LLANSOL: Raras foram as reacções ao falecimento da escritora Maria Gabriela Llansol que não afloraram questões como o "hermetismo", a "inacessibilidade" ou até um suposto carácter "místico" da prosa desta autora. A obra de Llansol presta-se, certamente, ao debate relativo às exigências, de cariz mais ou menos explicitamente contratual, que um texto deve ou pode estabelecer com o seu leitor, e sem dúvida que dicotomias como "fácil"/"difícil", ou "acessível"/"hermético" podem servir como pontos de partida,
ainda que a um nível muito superficial, para uma discussão séria sobre um dado autor. Mas onde existirá, na imprensa de hoje, espaço para o aprofundamento destas discussões? Não existe, por maior que seja a boa vontade ou a preparação do crítico. Autores como Llansol, pouco mediáticos mas não obscuros, vêem as análises à sua obra confinadas a revistas da especialidade e colóquios, sendo que os fugazes episódios de exposição ao grande público (por ocasião de prémios ou do seu desaparecimento) de pouco servem senão para ajudar a cristalizar noções devidamente moldadas em chavões prontos a usar. Quase seria mais desejável um simples obituário, o mais lacónico possível, num canto de página. (Pelo menos, desta vez, não ouvi ninguém falar em "feminismo" ou em "experiência feminina".)

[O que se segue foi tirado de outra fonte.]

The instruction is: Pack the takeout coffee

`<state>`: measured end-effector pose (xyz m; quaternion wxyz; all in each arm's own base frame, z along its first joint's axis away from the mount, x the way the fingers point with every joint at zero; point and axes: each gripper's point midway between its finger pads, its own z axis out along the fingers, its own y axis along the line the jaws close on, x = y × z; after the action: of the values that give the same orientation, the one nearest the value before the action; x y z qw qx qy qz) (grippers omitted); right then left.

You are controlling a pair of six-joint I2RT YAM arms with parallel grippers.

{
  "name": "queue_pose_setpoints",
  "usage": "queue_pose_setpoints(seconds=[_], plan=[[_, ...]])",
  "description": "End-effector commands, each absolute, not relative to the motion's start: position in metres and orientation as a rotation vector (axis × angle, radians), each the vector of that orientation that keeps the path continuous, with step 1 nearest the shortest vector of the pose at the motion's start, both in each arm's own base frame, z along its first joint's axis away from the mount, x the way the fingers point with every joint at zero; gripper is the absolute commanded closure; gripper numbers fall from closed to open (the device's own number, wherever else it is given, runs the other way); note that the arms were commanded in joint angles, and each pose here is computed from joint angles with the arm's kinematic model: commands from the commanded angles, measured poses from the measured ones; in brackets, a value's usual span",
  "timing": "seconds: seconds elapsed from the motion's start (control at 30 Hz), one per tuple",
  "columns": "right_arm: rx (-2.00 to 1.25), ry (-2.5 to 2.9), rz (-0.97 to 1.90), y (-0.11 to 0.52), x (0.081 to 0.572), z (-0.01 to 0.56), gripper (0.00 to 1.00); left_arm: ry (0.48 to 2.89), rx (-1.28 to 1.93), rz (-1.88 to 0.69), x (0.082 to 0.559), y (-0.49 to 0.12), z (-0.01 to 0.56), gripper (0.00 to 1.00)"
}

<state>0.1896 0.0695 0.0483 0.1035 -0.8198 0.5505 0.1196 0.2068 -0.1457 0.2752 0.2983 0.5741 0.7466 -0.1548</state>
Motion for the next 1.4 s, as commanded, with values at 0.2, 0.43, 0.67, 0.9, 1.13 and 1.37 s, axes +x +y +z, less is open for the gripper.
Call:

De certa forma, acho desconcertante que se fale de uma escrita "difícil" a propósito de Maria Gabriela Llansol. É redutor encarar-se uma obra literária como um mero desafio proposto ao leitor, dotado de um prémio final, qual pote de ouro por detrás do arco-íris, chame-se ele "sentido", "moral" ou "desenlace", mais ou menos fácil de alcançar consoante os caprichos do leitor ou o seu apetite pelas armadilhas. Em Llansol, a própria construção do texto, esse labor cuja extrema complexidade e morosidade poucos autores terão compreendido e aceite tão bem como ela, é o desafio permanente, um desafio para o qual o leitor é convocado ao mesmo tempo que o autor o vive. Longe de ser rebarbativa, a prosa de Llansol é atravessada por uma vontade de acolher e envolver. A agudíssima penetração da sua inteligência não é usada para alienar um leitor incapaz de tamanhos voos; serve, isso sim, para mostrar facetas insuspeitadas em noções e entidades, num espaço que é o do quotidiano mas também o da especulação. O sentido da prosa de Llansol é um sentido aparentemente precário e transiente, até mesmo arbitrário, mas ele alicerça-se numa meticulosa exploração das associações entre seres, conceitos, sensações, e as múltiplas manifestações da História e da vivência humana. Os seus livros são um permanente convite ao leitor. A leitura atenta de um livro de Maria Gabriela Llansol é uma das experiências mais gratificantes que a literatura portuguesa dos últimos 100 anos tem para oferecer.
(Não é de hoje, este conflito que eu sinto: por um lado, a certeza de que uma maior cobertura mediática de certos autores não faria mais do que acentuar o ruído de fundo de futilidades que disfarça o essencial da sua obra; por outro, o desejo de que, em Portugal, se soubesse reconhecer aquilo que aqui existe de único e irrepetível em termos de criação artística.)